# Your instructions
Give again, exactly as written, each line of the material below starting at the line that contains "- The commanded" and ending at the line that contains "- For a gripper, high". Both ends count, and no other line does.

-------- Data records

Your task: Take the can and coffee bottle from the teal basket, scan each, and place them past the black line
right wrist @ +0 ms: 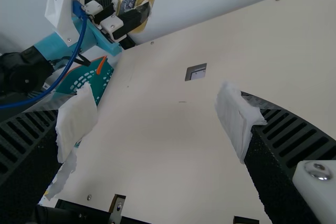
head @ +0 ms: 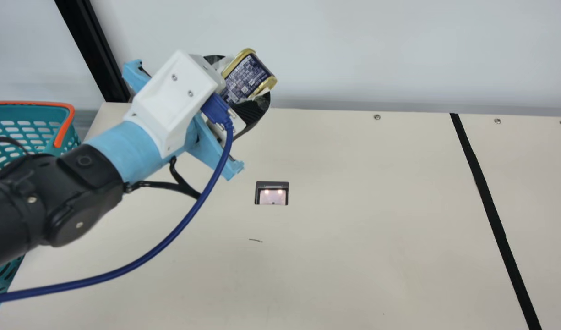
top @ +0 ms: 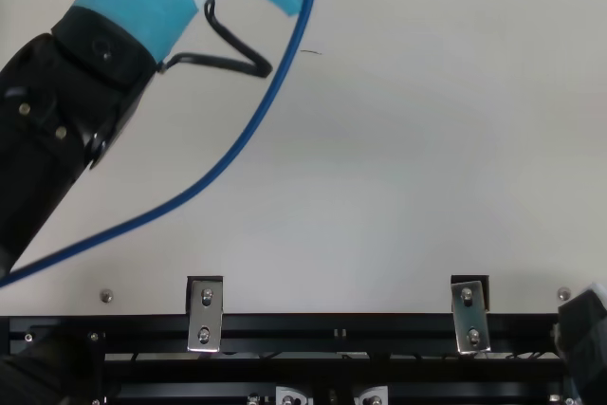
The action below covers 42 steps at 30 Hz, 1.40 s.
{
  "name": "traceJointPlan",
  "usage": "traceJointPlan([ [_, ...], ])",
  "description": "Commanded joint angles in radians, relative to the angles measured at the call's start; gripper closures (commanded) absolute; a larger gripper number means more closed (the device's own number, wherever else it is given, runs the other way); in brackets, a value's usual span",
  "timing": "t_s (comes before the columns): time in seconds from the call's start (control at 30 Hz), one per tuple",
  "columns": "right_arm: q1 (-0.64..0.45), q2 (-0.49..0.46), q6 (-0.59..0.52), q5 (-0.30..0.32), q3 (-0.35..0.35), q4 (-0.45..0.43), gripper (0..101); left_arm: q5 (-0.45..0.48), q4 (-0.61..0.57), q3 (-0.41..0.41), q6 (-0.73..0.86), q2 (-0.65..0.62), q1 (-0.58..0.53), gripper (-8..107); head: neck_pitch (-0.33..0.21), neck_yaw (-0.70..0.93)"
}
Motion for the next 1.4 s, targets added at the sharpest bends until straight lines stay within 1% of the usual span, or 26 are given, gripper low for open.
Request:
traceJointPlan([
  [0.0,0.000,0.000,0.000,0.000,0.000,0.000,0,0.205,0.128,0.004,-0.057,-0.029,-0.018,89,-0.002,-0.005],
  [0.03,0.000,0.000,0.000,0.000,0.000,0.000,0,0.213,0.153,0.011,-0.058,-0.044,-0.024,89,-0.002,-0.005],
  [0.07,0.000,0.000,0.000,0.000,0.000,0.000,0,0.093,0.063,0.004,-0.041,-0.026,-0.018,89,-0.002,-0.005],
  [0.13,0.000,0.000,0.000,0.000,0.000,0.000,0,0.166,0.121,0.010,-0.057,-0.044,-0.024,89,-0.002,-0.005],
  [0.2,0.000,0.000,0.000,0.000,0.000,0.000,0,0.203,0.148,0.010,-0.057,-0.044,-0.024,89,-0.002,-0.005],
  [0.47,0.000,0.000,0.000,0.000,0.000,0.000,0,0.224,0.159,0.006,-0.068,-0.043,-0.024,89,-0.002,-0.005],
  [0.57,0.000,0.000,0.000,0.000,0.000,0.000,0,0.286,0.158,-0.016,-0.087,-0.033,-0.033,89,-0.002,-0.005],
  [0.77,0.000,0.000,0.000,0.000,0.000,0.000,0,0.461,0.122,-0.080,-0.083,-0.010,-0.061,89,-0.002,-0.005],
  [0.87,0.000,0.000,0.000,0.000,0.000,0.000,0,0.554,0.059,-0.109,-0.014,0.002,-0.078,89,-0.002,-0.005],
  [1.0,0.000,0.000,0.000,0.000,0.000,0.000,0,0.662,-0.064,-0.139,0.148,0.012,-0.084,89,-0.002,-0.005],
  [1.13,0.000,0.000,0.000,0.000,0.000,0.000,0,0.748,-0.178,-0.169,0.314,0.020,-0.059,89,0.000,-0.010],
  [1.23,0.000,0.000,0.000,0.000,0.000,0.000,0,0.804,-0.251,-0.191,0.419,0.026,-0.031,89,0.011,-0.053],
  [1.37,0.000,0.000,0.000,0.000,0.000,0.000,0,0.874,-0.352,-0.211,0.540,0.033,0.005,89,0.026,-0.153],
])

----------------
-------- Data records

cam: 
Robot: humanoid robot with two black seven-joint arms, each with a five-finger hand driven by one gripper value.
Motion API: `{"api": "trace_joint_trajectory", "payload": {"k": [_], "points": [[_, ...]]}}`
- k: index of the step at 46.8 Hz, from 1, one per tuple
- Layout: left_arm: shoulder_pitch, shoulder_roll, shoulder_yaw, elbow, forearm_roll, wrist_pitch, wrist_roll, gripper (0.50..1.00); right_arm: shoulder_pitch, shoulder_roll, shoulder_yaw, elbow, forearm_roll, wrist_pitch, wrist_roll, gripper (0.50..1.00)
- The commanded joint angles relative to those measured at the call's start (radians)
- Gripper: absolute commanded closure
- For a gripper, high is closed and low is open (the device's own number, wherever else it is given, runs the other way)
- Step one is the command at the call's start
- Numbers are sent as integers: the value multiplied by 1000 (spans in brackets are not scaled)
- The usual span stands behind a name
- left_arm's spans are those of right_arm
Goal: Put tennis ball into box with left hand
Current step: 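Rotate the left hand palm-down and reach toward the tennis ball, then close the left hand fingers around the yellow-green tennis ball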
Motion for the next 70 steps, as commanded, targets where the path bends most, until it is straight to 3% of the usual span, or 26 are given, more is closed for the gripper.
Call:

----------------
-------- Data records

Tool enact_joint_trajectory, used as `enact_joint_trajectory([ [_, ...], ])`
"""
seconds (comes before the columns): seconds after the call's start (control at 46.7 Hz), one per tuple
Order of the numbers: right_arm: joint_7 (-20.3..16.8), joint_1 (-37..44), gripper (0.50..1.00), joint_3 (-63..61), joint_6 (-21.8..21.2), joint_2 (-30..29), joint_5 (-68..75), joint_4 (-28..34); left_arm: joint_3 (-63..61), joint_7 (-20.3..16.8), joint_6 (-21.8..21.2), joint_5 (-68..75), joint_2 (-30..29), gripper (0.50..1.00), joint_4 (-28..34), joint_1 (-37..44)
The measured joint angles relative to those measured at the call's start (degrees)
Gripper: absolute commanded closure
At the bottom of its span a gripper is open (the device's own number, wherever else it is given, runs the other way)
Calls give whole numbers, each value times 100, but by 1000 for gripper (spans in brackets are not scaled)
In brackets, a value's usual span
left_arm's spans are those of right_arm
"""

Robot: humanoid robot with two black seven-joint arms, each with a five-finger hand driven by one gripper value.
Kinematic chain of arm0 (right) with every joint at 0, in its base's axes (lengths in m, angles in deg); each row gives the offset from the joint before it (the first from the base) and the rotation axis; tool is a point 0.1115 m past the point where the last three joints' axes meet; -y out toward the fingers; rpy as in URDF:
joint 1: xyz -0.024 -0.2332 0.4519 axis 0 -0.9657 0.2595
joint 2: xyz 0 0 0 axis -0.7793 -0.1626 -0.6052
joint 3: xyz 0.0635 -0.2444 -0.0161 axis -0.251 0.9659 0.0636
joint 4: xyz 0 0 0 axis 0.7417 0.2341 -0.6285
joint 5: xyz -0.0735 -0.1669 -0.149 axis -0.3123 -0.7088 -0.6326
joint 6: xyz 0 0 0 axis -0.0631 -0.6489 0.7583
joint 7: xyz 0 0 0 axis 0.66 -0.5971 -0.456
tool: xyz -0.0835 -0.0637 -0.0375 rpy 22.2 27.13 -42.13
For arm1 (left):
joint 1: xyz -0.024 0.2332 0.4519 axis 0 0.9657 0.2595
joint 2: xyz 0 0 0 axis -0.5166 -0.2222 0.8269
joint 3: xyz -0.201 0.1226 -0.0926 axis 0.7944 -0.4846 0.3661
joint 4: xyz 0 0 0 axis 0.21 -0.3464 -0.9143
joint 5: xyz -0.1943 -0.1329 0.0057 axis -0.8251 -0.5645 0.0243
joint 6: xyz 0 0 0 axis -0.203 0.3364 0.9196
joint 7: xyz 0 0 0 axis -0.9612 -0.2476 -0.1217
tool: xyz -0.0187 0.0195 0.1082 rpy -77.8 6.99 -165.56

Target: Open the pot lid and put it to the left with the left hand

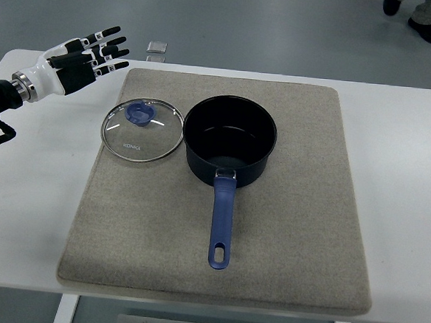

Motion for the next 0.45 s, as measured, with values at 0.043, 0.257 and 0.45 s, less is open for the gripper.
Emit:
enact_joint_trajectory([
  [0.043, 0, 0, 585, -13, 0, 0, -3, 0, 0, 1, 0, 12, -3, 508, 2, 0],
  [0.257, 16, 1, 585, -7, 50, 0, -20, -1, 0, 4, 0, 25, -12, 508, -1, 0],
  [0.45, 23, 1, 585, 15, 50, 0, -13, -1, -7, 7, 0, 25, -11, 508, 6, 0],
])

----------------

# Response area
- The commanded joint angles relative to those measured at the call's start (radians)
- Gripper: absolute commanded closure
- For a gripper, high is closed and low is open (the device's own number, wherever else it is given, runs the other way)

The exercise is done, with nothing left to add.